Random Guy: now my day is ruined ohhhhhhhhh no whatever will i do now

Me: you are like, way too weird for me anyway

Friday, December 3, 2010

Random Thoughts at 1:35AM on a Friday Night. P.S. I'm Sober. Seriously.

I have ice trays, but I never make ice. So when I get thirsty, about once every two weeks, I take a glass of water and put it in my freezer and I leave it there until it gets cold. Regardless, I like it because it makes me feel like I have something in the oven, except that I'm doing the opposite and it's less messy than preparing a meal. So if someone asks me what I'm doing, I can say "I'm cooling!" and magically feel productive.
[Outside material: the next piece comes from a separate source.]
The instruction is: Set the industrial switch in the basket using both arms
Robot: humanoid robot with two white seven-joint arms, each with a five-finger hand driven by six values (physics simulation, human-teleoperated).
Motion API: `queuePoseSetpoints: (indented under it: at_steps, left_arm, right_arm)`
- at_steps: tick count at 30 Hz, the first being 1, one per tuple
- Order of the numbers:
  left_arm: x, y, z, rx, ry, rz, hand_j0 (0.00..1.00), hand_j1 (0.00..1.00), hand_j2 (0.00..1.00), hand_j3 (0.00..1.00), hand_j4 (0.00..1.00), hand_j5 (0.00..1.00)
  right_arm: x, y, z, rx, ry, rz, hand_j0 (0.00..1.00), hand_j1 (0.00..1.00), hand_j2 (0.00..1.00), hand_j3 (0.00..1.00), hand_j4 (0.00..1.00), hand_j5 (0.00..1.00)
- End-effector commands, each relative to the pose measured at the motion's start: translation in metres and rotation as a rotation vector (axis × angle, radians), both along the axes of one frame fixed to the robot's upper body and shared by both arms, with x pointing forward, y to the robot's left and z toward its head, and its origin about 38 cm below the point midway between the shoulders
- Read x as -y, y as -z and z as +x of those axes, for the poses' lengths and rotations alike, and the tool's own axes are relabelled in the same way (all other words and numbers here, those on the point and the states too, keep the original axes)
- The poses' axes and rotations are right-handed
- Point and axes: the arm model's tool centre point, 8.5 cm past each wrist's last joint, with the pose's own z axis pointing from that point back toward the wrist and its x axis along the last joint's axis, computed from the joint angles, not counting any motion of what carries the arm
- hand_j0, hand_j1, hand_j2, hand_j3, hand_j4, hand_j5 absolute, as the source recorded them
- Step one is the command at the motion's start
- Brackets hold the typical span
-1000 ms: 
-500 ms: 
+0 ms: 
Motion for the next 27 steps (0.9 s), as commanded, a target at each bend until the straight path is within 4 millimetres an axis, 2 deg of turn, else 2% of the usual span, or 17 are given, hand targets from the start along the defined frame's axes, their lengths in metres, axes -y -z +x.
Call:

I mean really, it's only one letter off from cooking!

I can't figure out if this makes me a genius, or just really lazy.

When I look down, I realize it doesn't matter, because I have sea turtle slippers. And that's awesome.

If you keep reading, I'll tell you why it's awesome.

It's awesome because everywhere I walk, I feel like I'm cruising the ocean surface with sea turtles as my water skis. I'm pretty sure this is the closest I will ever get to fulfilling my lifelong dream of becoming a mermaid.